Rich's main idea was that the increased oxidative stress often hypothesized in ME (Pall et al) is caused by low intracellular glutathione.

He explained how the pathophysiology of ME could lead to a functional deficiency of (in particular) B12, leading to a hypoactive methylation cycle, in turn causing low glutathione.

I think his hypothesis was sound, but never proven. Please see his paper for a better understanding. It also discusses similarities between ME and autism. At least look at the theory before you dismiss it. Rich's hypothesis is an important part of PR history.

http://phoenixrising.me/research-2/...ue-syndrome-by-richard-a-van-konynenbury-ph-d

 

[Valentijn]

Is there a relation between autism and methylation? It looks as if there may be some abnormally methylated genes in autism but that is quite different from an abnormality of methylation per se.

There is according to Yasko They're her primary target for selling supplements.

 

[Valentijn]

An existing Phoenix Rising poll on methylation found that around 25% of ME/CFS patients report major benefits from the simplified methylation protocol.

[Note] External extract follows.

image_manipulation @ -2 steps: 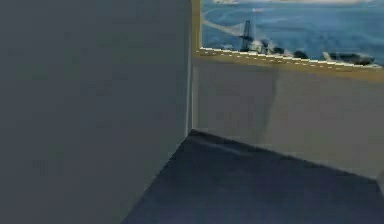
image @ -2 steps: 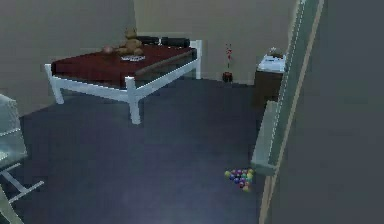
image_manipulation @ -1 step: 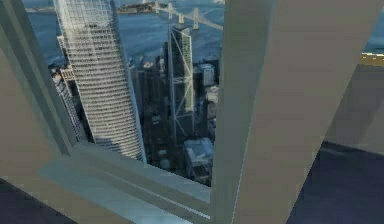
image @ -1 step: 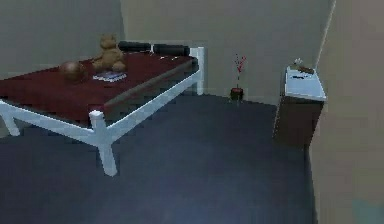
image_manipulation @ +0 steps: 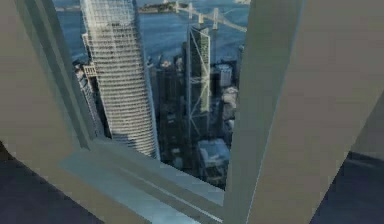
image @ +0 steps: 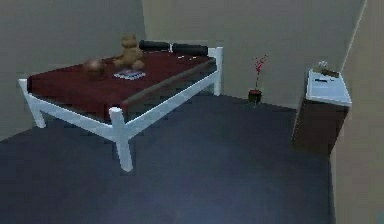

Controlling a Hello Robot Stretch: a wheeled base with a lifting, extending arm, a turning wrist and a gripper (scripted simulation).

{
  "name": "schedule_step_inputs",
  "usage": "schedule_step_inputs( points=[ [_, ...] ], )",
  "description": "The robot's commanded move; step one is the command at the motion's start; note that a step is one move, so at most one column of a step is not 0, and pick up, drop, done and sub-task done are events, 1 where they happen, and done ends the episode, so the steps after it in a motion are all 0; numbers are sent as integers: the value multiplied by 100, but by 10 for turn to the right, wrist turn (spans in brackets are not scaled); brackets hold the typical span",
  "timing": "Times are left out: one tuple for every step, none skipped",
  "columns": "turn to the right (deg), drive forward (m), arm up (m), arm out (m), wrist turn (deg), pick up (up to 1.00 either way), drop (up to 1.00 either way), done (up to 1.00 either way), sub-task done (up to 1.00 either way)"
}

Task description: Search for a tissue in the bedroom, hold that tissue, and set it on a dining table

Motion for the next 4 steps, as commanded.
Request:
schedule_step_inputs(
  points=[
    [-30, 0, 0, 0, 0, 0, 0, 0, 0],
    [0, 40, 0, 0, 0, 0, 0, 0, 0],
    [300, 0, 0, 0, 0, 0, 0, 0, 0],
    [0, 100, 0, 0, 0, 0, 0, 0, 0]
  ],
)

That's not a poll of ME/CFS patients - it's a poll of forum users. And that particular subforum has a HUGE number of non-ME/CFS patients who come to discuss methylation.

 

[Sea]

Though it might still be worth doing a basic PR poll, even just as a first attempt. The poll would be open only to ME/CFS patients who observed a major improvement from methylation, and the poll would simply ask patients to select the methylation SNPs that they are homozygous (+/+) for, with the poll listing all the 26 SNPs that relate to methylation, from the Genetic Genie report.

One of the problems is that there are hundreds (or maybe more) of snps that relate to methylation, not just the 26 on GG which came from Yasko.